Studio album by Thee Oh Sees
- Released: May 11, 2010
- Recorded: July 2009
- Venues: Club Six, San Francisco
- Genres: Garage rock, noise rock, psychedelic rock
- Length: 30:48
- Label: In The Red Records

Thee Oh Sees chronology
| Dog Poison (2009) | Warm Slime (2010) | Castlemania (2011) |

= Warm Slime =

Warm Slime is the tenth studio album by American psychedelic rock band Thee Oh Sees, released on May 11, 2010. The album is the fourth to be released under the name Thee Oh Sees, and is the band's tenth studio album, overall.

Professional ratings
Review scores
| Source | Rating |
| Allmusic | Star Half star |
| Drowned in Sound | (8/10) |
| NME | (7/10) |
| Pitchfork Media | (6.9/10) |
| Tiny Mix Tapes | Star Half star |

==Background==
The album's liner notes state that the album was "recorded live at 60 6th street in San Francisco in one day, one week after the gay pride parade 2009 on a tascam 388". 60 6th Street in San Francisco was, at the time, the location of Club Six, a hip hop club where John Dwyer worked. Dwyer described Club Six as "A big, airy room with a nice wooden stage, hardwood floors and really high ceilings. I gave them $500 to record in the room for 12 hours." The whole album was recorded "live" with no overdubs in an attempt to recreate the feeling of the band's live performances. Mike Donovan, the leader of Sic Alps, was the only guest musician on the album. Donovan was a past collaborator that had appeared on OCS' 2005 album 3&4, on which he provided vocals for the song "Burning Beauties". Like the majority of the band's catalog, Warm Slime was recorded and mixed by Chris Woodhouse.

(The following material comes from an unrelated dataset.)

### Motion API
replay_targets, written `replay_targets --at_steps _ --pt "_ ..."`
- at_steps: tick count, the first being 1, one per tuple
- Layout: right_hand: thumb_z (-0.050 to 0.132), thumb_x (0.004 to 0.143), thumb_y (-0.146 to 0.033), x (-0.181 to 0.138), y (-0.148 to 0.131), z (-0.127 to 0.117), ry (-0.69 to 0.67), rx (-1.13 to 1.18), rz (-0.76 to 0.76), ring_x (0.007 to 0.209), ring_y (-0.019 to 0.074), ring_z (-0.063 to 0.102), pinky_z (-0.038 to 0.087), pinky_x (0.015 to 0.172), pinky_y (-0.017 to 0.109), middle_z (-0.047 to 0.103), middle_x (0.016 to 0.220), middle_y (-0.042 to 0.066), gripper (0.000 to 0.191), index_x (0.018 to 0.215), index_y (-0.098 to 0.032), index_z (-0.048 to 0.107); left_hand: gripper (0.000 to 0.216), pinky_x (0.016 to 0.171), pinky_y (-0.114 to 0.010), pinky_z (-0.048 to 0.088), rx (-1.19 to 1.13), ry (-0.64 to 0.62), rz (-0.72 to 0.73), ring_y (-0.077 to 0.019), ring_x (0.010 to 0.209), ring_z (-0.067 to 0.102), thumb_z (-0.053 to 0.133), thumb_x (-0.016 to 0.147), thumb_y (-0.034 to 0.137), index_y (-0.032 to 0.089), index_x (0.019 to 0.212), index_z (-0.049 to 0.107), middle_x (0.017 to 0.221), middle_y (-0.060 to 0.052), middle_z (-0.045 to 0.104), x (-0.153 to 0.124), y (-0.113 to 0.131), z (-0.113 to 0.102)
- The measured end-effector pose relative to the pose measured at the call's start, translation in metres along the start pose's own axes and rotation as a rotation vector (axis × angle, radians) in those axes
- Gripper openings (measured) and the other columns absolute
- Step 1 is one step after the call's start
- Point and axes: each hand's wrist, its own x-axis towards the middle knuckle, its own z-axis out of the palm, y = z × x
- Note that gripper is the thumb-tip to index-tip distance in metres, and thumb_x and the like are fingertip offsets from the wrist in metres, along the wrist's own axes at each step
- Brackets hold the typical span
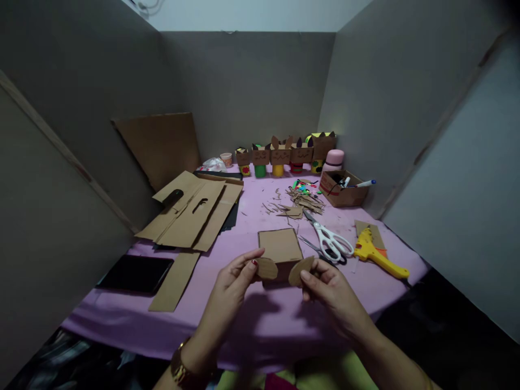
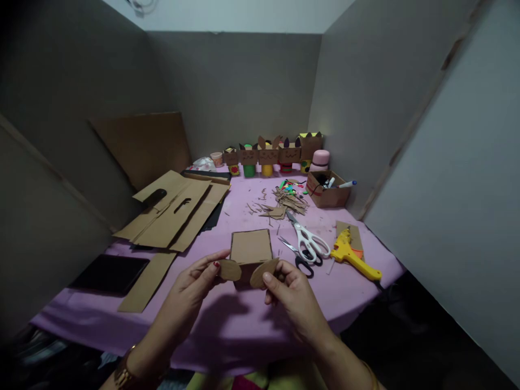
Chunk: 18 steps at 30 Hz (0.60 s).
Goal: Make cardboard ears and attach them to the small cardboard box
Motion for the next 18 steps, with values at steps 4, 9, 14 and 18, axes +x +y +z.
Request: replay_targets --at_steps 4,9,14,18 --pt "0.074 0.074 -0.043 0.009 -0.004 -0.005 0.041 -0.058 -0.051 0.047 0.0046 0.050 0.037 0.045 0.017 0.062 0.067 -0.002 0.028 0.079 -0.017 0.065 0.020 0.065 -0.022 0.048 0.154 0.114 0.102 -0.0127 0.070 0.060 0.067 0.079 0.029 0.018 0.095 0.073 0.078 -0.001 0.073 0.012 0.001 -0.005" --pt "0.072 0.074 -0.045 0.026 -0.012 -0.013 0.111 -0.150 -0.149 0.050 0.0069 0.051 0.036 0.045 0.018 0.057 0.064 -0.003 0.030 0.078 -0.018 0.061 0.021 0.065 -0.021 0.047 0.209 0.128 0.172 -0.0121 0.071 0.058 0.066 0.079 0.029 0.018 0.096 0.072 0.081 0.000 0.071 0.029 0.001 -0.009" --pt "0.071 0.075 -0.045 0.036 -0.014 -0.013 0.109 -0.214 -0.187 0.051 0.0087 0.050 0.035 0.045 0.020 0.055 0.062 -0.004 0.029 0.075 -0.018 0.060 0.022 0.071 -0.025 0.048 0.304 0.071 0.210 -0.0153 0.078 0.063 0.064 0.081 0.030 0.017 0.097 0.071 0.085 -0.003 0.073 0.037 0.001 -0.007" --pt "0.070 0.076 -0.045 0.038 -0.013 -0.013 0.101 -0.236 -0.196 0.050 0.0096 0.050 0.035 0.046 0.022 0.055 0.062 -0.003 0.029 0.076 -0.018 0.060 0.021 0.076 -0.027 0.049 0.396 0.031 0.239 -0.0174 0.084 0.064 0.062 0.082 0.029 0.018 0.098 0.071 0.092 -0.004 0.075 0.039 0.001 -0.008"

Much attention was drawn to the album's title track. At over thirteen and a half minutes long, it was the lengthiest song the band had ever released. Dwyer claimed that he had wanted to record a long-format song like Can's "Yoo Doo Right", The Doors' "When the Music's Over", and Iron Butterfly's "In-A-Gadda-Da-Vida".

==Release==
The cover art was made by Kyle Ranson. He would later go on to create the cover for Putrifiers II in 2012.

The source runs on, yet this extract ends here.